(ACTIVITY)
Could you give the records below again exactly, without the pictures?

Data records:
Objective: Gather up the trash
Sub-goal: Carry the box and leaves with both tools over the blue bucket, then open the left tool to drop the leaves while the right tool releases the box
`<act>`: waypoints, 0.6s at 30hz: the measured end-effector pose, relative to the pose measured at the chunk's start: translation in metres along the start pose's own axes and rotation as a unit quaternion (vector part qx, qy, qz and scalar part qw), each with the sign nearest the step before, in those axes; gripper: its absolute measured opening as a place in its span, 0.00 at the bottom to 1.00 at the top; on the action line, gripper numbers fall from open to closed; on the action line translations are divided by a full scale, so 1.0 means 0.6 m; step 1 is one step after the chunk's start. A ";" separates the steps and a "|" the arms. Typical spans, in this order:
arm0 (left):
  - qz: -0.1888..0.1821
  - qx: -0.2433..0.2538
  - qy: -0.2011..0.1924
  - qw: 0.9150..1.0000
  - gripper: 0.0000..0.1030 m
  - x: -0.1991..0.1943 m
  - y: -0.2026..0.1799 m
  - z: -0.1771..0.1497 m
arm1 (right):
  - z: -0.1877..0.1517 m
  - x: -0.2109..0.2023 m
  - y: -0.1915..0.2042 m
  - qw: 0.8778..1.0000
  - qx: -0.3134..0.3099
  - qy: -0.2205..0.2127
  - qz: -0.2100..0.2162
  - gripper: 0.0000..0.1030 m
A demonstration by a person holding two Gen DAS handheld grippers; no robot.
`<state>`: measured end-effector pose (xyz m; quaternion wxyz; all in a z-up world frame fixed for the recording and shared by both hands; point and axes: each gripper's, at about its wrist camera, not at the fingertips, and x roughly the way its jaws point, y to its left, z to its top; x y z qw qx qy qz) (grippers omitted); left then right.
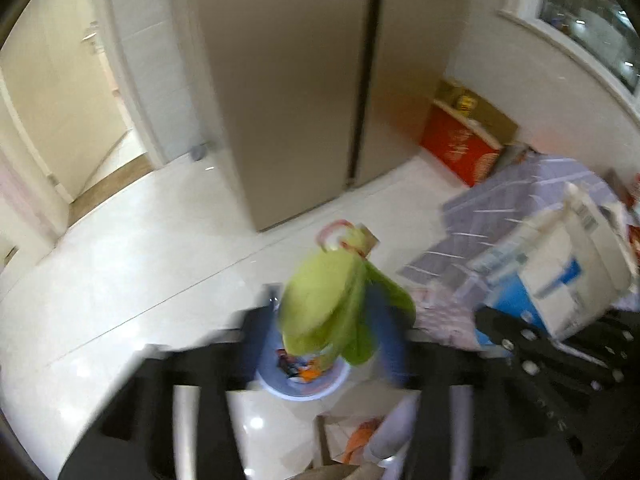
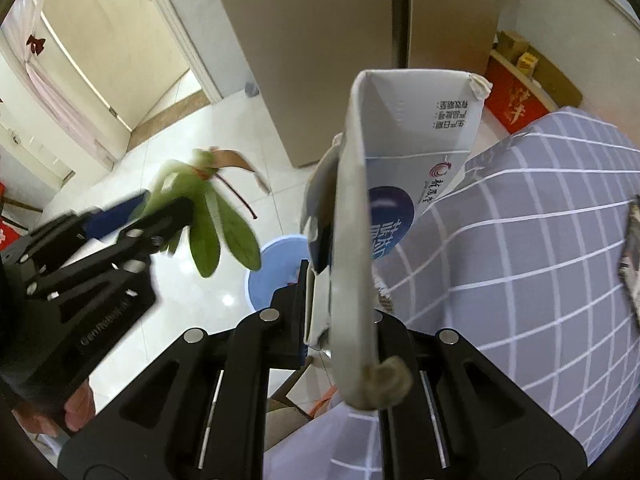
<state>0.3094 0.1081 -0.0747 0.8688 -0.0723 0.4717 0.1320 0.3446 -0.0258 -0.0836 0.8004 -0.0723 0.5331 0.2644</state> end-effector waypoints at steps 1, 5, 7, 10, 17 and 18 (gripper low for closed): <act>0.004 -0.002 0.004 1.000 0.55 0.009 0.008 -0.002 | 0.000 0.008 0.002 1.000 0.000 0.007 0.000 0.10; 0.005 -0.022 0.025 0.999 0.55 0.029 0.040 -0.016 | -0.001 0.030 0.021 1.000 -0.007 0.023 -0.005 0.10; 0.013 -0.030 0.032 0.999 0.55 0.037 0.057 -0.025 | -0.002 0.042 0.031 0.999 -0.010 0.031 -0.004 0.10; 0.023 -0.041 0.040 0.998 0.55 0.042 0.084 -0.039 | -0.002 0.062 0.049 0.999 -0.018 0.046 -0.001 0.10; 0.050 -0.071 0.048 0.995 0.55 0.029 0.150 -0.073 | 0.004 0.104 0.102 0.997 -0.041 0.070 0.019 0.13; 0.053 -0.074 0.048 0.995 0.55 0.028 0.158 -0.076 | 0.008 0.107 0.108 0.997 -0.039 0.068 0.025 0.18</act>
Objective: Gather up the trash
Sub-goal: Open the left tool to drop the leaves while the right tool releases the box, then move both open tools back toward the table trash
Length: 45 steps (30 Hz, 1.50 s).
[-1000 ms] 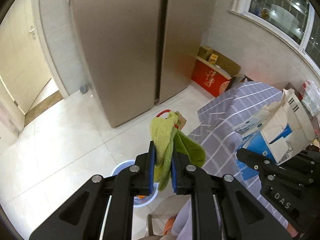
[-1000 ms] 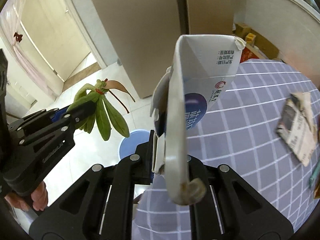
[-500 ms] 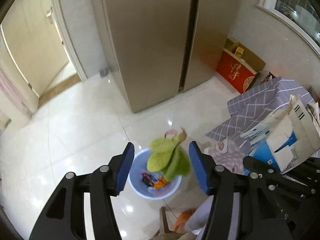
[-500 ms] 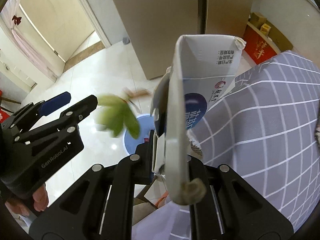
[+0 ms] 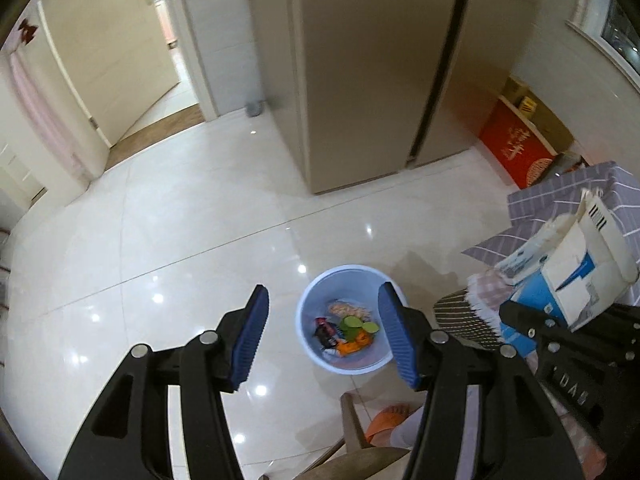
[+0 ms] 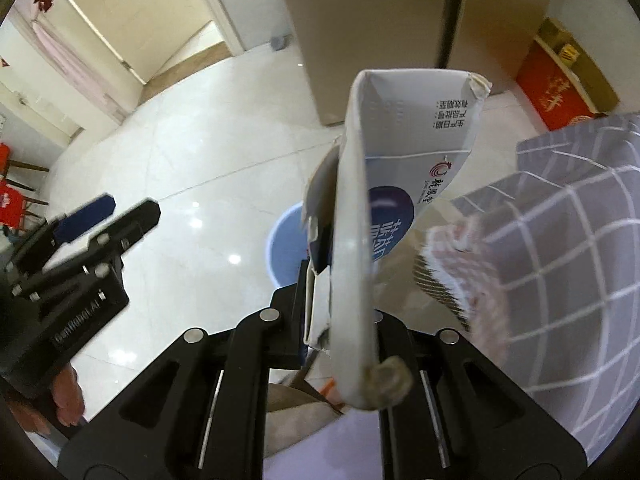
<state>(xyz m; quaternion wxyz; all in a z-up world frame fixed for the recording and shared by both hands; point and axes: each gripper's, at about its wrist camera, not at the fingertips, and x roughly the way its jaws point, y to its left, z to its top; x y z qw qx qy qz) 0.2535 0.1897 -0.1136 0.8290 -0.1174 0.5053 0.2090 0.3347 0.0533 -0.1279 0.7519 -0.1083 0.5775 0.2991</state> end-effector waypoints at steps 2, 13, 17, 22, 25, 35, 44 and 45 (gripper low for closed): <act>0.002 -0.005 0.001 1.000 0.55 -0.002 0.014 -0.005 | 0.009 -0.001 0.006 1.000 0.000 -0.016 0.010 0.54; 0.016 -0.022 0.014 1.000 0.55 0.007 0.038 -0.016 | -0.004 0.002 0.007 1.000 -0.021 -0.021 -0.010 0.63; 0.015 -0.015 0.012 1.000 0.55 0.003 0.027 -0.019 | -0.021 -0.004 0.004 0.999 -0.022 -0.020 -0.014 0.63; 0.019 -0.006 -0.008 1.000 0.55 -0.019 0.005 -0.014 | -0.037 -0.032 0.001 0.999 -0.017 -0.037 -0.012 0.63; 0.009 -0.001 -0.021 1.000 0.55 -0.035 -0.012 -0.012 | -0.045 -0.059 -0.009 0.998 -0.007 -0.058 -0.010 0.63; -0.031 0.053 -0.078 0.995 0.61 -0.108 -0.105 -0.013 | -0.088 -0.170 -0.055 0.990 0.013 -0.139 -0.013 0.70; -0.076 0.112 -0.112 0.984 0.67 -0.163 -0.225 -0.025 | -0.155 -0.255 -0.134 0.977 0.061 -0.197 -0.055 0.79; -0.081 0.120 -0.115 0.983 0.67 -0.168 -0.242 -0.027 | -0.162 -0.263 -0.146 0.976 0.068 -0.201 -0.060 0.80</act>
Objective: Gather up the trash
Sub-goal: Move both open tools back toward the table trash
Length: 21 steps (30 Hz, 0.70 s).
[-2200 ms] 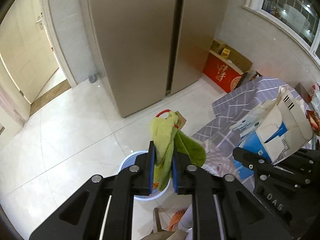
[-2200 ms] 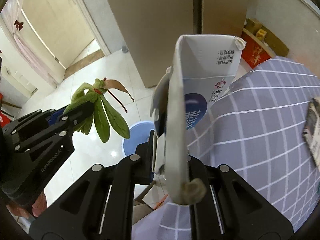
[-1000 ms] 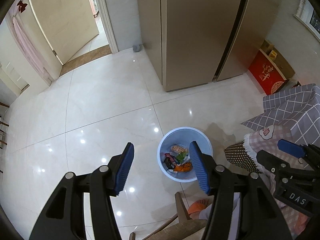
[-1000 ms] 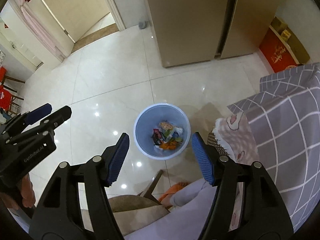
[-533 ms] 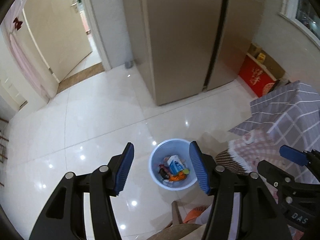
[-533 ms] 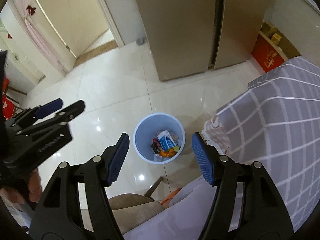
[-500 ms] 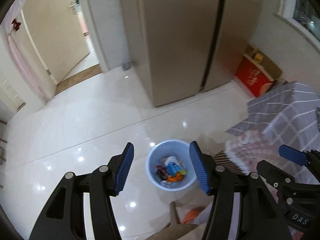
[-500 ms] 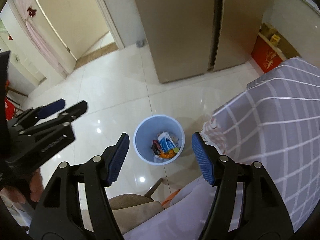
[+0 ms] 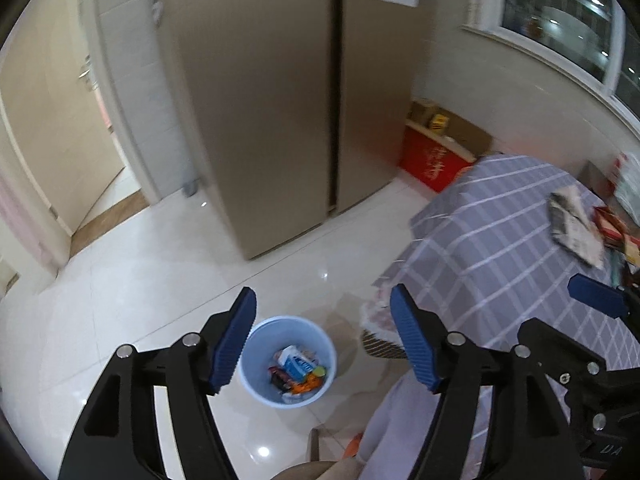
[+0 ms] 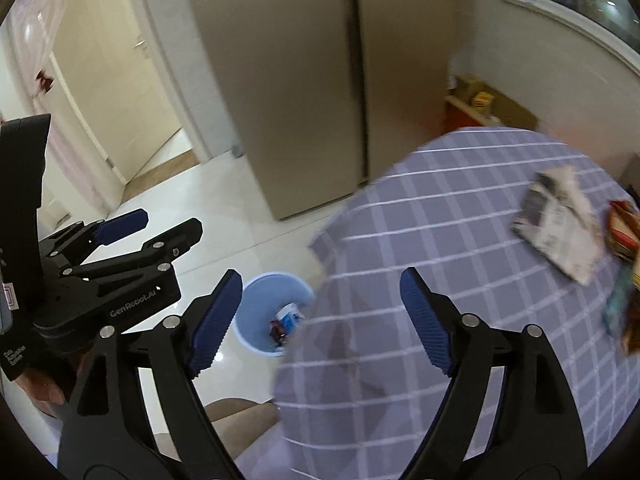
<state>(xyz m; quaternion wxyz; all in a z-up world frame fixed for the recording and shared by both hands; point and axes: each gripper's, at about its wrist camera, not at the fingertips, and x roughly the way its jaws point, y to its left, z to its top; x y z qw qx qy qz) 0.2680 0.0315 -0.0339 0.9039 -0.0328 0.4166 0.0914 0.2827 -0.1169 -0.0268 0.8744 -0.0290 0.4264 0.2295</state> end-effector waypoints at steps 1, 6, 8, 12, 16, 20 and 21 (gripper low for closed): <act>-0.007 0.007 -0.002 1.000 0.69 -0.001 -0.017 0.003 | -0.003 -0.010 -0.018 1.000 0.011 -0.004 -0.006 0.80; -0.042 0.042 -0.007 0.998 0.73 -0.006 -0.093 0.016 | -0.017 -0.050 -0.090 0.998 0.044 -0.021 -0.038 0.83; -0.053 0.055 -0.008 0.997 0.75 -0.007 -0.124 0.021 | -0.026 -0.069 -0.125 0.996 0.059 -0.027 -0.054 0.84; -0.087 0.079 0.001 0.993 0.79 -0.003 -0.190 0.031 | -0.040 -0.101 -0.196 0.991 0.100 -0.033 -0.080 0.86; -0.118 0.102 0.017 0.988 0.82 0.005 -0.248 0.038 | -0.051 -0.130 -0.255 0.985 0.133 -0.041 -0.105 0.87; -0.136 0.118 0.028 0.983 0.83 0.015 -0.300 0.052 | -0.061 -0.159 -0.316 0.977 0.165 -0.050 -0.127 0.89; -0.140 0.125 0.028 0.982 0.85 0.019 -0.318 0.059 | -0.064 -0.165 -0.330 0.974 0.173 -0.051 -0.134 0.89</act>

(OUTPUT BELOW)
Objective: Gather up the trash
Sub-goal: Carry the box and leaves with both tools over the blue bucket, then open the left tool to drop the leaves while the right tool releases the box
`<act>`: waypoints, 0.6s at 30hz: the measured end-effector pose, relative to the pose measured at the chunk's start: translation in metres along the start pose's own axes and rotation as a unit quaternion (vector part qx, qy, qz and scalar part qw), each with the sign nearest the step before, in those axes; gripper: its absolute measured opening as a place in its span, 0.00 at the bottom to 1.00 at the top; on the action line, gripper numbers fall from open to closed; on the action line translations are divided by a full scale, so 1.0 means 0.6 m; step 1 is one step after the chunk's start. A ";" separates the steps and a "|" the arms. Typical spans, in this order:
arm0 (left):
  - qz: -0.1888..0.1821
  - qx: -0.2433..0.2538
  - qy: -0.2011..0.1924
  - qw: 0.9150..1.0000
  - gripper: 0.0000..0.1030 m
  - x: -0.1991..0.1943 m
  - y: -0.2026..0.1799 m
  - z: -0.1771..0.1497 m
arm1 (right):
  - z: -0.1877..0.1517 m
  - x: -0.2109..0.2023 m
  - y: -0.1915..0.2042 m
  - qw: 0.8778..1.0000
  - qx: -0.3134..0.3099
  - qy: -0.2205..0.2127
  - qz: -0.2100..0.2162
  - gripper: 0.0000..0.1030 m
A demonstration by a person holding two Gen DAS handheld grippers; no robot.
`<state>`: measured end-effector pose (xyz m; quaternion wxyz; all in a z-up world frame fixed for the recording and shared by both hands; point and axes: each gripper's, at about its wrist camera, not at the fingertips, and x roughly the way its jaws point, y to its left, z to its top; x y z qw qx qy qz) (grippers omitted); left then right.
<state>0.3094 0.1081 -0.0747 0.8688 -0.0723 0.4717 0.1320 0.3446 -0.0258 -0.0836 0.8004 -0.0723 0.5331 0.2644</state> end-effector waypoints at steps 1, 5, 7, 10, 17 and 18 (gripper low for closed): <act>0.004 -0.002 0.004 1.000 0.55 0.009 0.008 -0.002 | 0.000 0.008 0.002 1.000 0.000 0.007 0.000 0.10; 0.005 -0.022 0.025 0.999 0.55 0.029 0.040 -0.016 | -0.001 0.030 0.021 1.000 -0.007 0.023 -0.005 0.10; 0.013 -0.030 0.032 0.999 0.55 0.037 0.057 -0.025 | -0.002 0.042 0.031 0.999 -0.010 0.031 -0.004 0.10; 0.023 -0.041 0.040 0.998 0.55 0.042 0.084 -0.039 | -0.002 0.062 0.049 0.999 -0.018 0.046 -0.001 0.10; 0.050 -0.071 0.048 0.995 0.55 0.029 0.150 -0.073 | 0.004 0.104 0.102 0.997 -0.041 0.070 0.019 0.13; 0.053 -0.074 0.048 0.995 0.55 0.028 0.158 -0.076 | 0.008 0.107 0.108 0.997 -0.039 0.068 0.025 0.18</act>
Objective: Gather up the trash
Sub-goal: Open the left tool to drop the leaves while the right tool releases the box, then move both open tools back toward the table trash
Length: 45 steps (30 Hz, 1.50 s).
[-1000 ms] 
[-1000 ms] 
[-500 ms] 
[-500 ms] 
[+0 ms] 
[+0 ms] 
<state>(xyz m; quaternion wxyz; all in a z-up world frame fixed for the recording and shared by both hands; point and axes: each gripper's, at about its wrist camera, not at the fingertips, and x roughly the way its jaws point, y to its left, z to its top; x y z qw qx qy qz) 0.2535 0.1897 -0.1136 0.8290 -0.1174 0.5053 0.2090 0.3347 0.0533 -0.1279 0.7519 -0.1083 0.5775 0.2991</state> end-effector waypoints at steps 2, 13, 17, 22, 25, 35, 44 and 45 (gripper low for closed): <act>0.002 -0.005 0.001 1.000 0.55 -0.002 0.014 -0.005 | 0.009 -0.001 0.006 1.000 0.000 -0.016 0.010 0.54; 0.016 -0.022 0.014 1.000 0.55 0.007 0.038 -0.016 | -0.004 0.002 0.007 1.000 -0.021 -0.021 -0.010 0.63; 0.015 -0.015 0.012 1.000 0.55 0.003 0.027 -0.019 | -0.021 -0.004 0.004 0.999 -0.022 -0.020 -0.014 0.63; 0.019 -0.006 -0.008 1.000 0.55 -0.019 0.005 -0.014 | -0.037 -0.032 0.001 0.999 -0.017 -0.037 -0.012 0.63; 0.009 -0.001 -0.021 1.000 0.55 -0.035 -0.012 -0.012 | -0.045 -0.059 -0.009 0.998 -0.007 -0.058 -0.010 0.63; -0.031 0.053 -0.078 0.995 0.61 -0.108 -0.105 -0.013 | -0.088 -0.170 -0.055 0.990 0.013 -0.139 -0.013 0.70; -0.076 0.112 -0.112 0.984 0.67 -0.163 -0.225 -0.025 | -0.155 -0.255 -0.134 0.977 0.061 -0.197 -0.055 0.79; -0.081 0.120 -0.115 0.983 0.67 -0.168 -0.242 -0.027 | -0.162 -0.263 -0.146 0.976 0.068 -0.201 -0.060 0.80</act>
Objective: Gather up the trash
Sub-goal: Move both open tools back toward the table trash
Length: 21 steps (30 Hz, 0.70 s).
[-2200 ms] 
[-2200 ms] 
[-1000 ms] 
[-1000 ms] 
[-533 ms] 
[-533 ms] 
[-500 ms] 
[-500 ms] 
[+0 ms] 
[+0 ms] 
<state>(xyz m; quaternion wxyz; all in a z-up world frame fixed for the recording and shared by both hands; point and axes: each gripper's, at about its wrist camera, not at the fingertips, and x roughly the way its jaws point, y to its left, z to its top; x y z qw qx qy qz) 0.2680 0.0315 -0.0339 0.9039 -0.0328 0.4166 0.0914 0.2827 -0.1169 -0.0268 0.8744 -0.0290 0.4264 0.2295</state> end-effector waypoints at steps 1, 6, 8, 12, 16, 20 and 21 (gripper low for closed): <act>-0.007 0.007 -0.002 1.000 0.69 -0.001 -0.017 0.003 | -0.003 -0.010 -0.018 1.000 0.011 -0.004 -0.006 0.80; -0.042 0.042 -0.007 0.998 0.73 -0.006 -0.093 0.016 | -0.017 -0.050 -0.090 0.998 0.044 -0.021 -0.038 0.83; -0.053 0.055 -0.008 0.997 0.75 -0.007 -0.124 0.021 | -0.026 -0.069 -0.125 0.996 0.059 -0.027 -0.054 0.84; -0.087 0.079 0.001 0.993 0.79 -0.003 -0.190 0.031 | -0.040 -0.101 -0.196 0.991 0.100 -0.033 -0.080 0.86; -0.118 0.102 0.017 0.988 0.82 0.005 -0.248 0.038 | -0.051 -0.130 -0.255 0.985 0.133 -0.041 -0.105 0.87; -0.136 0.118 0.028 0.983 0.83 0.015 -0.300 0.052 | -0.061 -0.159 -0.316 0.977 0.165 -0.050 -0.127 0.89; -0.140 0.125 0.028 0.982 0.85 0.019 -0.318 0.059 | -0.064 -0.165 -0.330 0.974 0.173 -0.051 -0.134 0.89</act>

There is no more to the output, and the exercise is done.